Maybe they collect info and later send targetted ads.  That would be very clever.  They got all the info.


----------



## Superburban

higgite said:


> Strange that none of the nineteen $48.59 VFD buyers have bothered to post feedback, but the 100 pieces of crystal beads for $0.16 buyer did.
> But, what the hey, what could possibly go wrong?
> 
> Tom





MrWhoopee said:


> The first order was 6/13, hasn't received it yet.
> 
> Has anyone received a shipment notification yet?

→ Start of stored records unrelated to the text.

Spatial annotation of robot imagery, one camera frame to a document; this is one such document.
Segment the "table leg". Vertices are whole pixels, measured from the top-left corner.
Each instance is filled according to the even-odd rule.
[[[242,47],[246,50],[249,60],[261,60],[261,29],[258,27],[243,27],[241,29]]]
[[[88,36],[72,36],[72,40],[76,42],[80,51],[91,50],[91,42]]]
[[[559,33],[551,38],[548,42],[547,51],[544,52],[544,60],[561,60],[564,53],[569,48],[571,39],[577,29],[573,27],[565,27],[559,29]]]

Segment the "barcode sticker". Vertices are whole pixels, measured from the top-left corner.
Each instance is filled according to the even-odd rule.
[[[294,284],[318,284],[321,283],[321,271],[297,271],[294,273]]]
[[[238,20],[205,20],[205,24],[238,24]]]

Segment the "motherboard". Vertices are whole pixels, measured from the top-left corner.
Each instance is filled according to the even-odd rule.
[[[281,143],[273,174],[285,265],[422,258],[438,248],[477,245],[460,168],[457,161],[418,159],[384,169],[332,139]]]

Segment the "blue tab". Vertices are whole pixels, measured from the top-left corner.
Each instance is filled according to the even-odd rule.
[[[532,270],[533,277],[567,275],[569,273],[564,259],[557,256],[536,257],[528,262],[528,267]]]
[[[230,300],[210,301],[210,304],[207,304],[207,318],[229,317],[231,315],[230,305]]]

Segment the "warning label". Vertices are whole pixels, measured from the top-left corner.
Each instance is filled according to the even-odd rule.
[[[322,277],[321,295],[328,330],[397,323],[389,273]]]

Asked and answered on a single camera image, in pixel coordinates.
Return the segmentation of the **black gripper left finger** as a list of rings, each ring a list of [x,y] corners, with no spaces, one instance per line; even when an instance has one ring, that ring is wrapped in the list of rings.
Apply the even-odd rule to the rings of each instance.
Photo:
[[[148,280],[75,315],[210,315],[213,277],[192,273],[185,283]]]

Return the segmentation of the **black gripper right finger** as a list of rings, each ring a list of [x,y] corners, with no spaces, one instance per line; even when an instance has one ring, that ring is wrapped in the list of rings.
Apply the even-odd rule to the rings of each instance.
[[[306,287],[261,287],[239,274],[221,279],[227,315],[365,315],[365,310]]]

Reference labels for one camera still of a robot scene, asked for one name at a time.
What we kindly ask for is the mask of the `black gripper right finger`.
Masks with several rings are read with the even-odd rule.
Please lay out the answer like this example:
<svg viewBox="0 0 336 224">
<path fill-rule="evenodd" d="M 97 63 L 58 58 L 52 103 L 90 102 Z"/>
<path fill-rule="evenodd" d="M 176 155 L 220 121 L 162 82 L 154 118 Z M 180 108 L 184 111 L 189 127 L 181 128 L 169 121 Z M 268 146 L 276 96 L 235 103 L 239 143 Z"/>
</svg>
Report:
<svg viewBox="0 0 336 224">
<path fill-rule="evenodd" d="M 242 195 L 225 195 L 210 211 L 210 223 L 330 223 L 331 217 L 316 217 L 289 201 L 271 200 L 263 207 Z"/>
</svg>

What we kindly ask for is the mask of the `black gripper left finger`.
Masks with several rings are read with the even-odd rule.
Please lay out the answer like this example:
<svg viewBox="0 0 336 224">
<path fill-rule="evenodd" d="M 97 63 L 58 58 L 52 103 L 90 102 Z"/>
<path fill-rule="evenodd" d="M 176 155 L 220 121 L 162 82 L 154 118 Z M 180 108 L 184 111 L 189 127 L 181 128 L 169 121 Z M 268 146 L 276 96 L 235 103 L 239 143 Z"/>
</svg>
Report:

That seems to be the MO of these folks. Open the account, sell small things for a year or so, then sudenly offer many items cheap, so the sales go viral. They are all based in China, so the delay offers them more time to take the money and run. I bet E-bay/ PayPal is loosing money, but since it is a small percentage of their total intake, they eat it. I would think Ebay/PayPal would have a way to detect those patterns, and alert them to watch.


----------



## nnam

Superburban said:


> That seems to be the MO of these folks. Open the account, sell small things for a year or so, then sudenly offer many items cheap, so the sales go viral. They are all based in China, so the delay offers them more time to take the money and run. I bet E-bay/ PayPal is loosing money, but since it is a small percentage of their total intake, they eat it. I would think Ebay/PayPal would have a way to detect those patterns, and alert them to watch.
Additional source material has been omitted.